Every line of the listing below should be written out exactly, minus its pictures.

================================

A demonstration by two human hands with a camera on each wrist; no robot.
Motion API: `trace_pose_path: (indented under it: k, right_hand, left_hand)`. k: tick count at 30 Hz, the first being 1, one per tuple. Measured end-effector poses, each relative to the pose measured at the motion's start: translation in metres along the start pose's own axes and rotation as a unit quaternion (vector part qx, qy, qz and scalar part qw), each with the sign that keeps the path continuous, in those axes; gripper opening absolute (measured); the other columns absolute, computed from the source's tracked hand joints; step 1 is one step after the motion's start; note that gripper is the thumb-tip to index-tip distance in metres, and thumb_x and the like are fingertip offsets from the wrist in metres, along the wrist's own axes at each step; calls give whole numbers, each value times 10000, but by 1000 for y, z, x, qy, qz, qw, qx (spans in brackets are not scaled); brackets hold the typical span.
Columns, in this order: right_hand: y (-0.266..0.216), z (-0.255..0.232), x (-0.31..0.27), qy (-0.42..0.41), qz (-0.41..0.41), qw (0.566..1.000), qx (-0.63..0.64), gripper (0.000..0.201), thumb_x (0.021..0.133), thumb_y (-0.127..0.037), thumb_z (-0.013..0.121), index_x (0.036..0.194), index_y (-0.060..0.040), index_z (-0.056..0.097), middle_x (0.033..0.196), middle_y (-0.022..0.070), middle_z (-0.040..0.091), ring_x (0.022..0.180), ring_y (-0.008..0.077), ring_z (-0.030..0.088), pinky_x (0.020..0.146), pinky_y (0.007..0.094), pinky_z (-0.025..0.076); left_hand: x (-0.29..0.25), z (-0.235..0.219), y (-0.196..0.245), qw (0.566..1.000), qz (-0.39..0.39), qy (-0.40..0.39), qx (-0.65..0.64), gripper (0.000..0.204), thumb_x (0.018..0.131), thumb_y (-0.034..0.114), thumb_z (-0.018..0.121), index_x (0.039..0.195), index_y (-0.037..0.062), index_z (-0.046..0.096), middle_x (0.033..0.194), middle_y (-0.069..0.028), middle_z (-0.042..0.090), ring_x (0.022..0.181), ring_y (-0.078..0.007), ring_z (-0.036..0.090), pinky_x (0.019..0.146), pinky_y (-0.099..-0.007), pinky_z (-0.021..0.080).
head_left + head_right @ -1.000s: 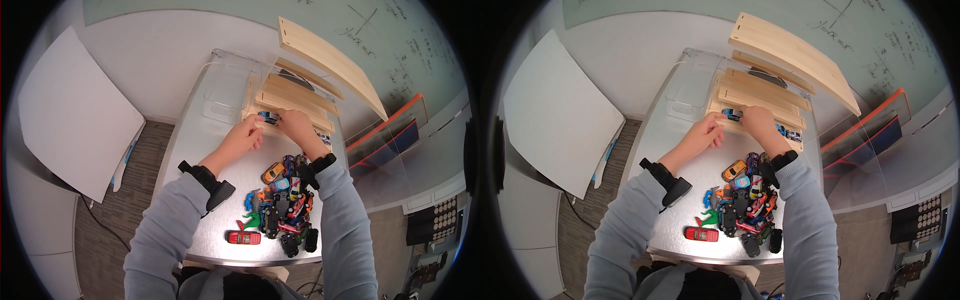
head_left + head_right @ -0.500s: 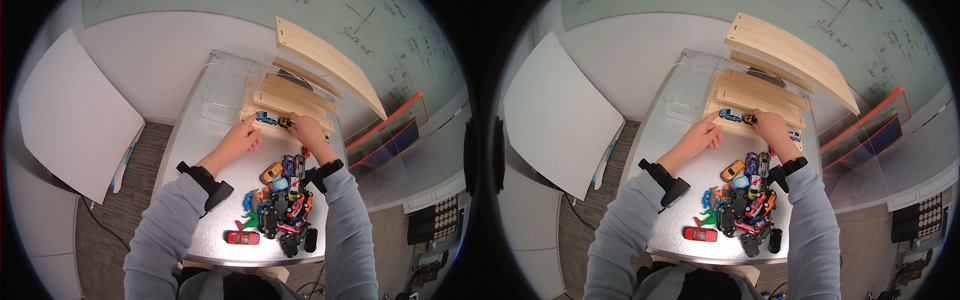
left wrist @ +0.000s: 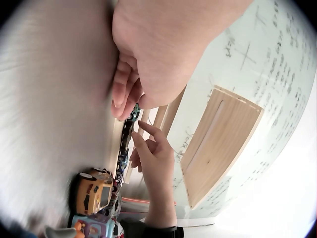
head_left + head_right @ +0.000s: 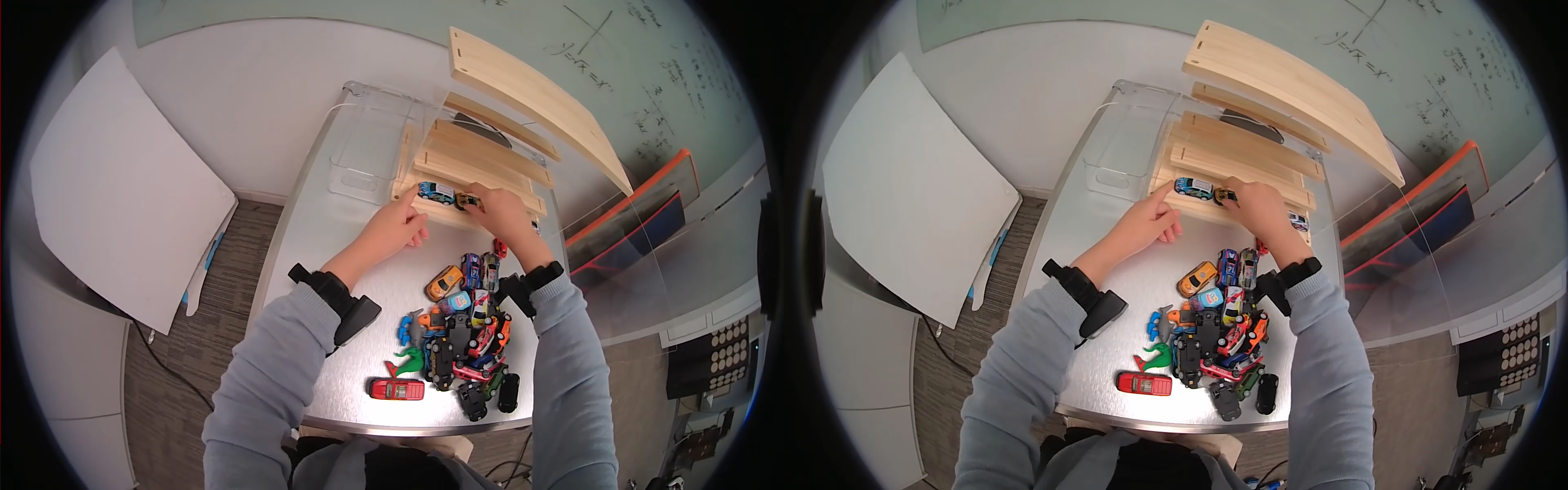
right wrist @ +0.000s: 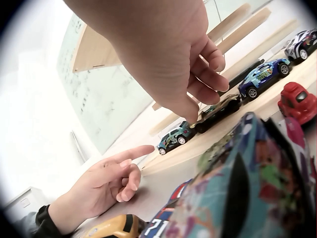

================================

» Completed task
A demonstration by two human hands with a camera on each wrist; no robot.
Motion API: `trace_pose_path: (indented under it: k, right_hand, left_hand)`. k: tick count at 30 Hz, the first being 1, one per tuple. Measured end-effector poses, each relative to the pose measured at the motion's start: translation in metres along the start pose's own axes and rotation as a unit quaternion (vector part qx, qy, qz and scalar part qw), each with the sign that keeps the path continuous, in those axes; gripper opening absolute (measured); the other columns absolute, computed from the source's tracked hand joints; step 1 is one step after the motion's start; note that gripper is the thumb-tip to index-tip distance in metres, and thumb_x and the like are fingertip offsets from the wrist in metres, along the wrist's own axes at each step; calls give whole numbers, each value times 10000, but by 1000 for y, z, x, qy, qz, qw, qx (spans in brackets are not scaled); brackets hold the typical span.
Columns, in this order: right_hand: y (-0.266..0.216), z (-0.255..0.232), x (-0.31..0.27), qy (-0.42..0.41), qz (-0.41..0.41), qw (0.566..1.000), qx (-0.63..0.64), gripper (0.000..0.201), thumb_x (0.021..0.133), thumb_y (-0.127..0.037), thumb_z (-0.013..0.121), index_x (0.036..0.194), index_y (-0.060..0.040), index_z (-0.056..0.097), middle_x (0.033..0.196), middle_y (-0.022..0.070), middle_z (-0.040..0.091), ring_x (0.022..0.180), ring_y (-0.008..0.077), ring_z (-0.030..0.088), pinky_x (0.020..0.146), pinky_y (0.007..0.094), pinky_z (-0.025..0.076); left_hand: x (-0.29..0.25), z (-0.235..0.219), y (-0.196..0.245), qw (0.566..1.000), qz (-0.39..0.39), qy (-0.40..0.39), qx (-0.65..0.64), gripper (0.000..0.204), thumb_x (0.018..0.131), thumb_y (-0.034..0.114), thumb_z (-0.018..0.121), index_x (0.039..0.195), index_y (-0.037..0.062), index_z (-0.046..0.096), middle_x (0.033..0.194), middle_y (-0.069..0.028), middle_z (-0.042..0.090), ring_x (0.022..0.181), ring_y (-0.078..0.007), ring_z (-0.036..0.090), pinky_x (0.019..0.146), pinky_y (-0.099..-0.007), pinky_z (-0.021..0.080).
head_left + head_right @ -1.000s: 
head_left + head_right @ -0.500s: 
left wrist @ +0.000s: 
head_left + head_right @ +0.000s: 
right wrist @ +0.000s: 

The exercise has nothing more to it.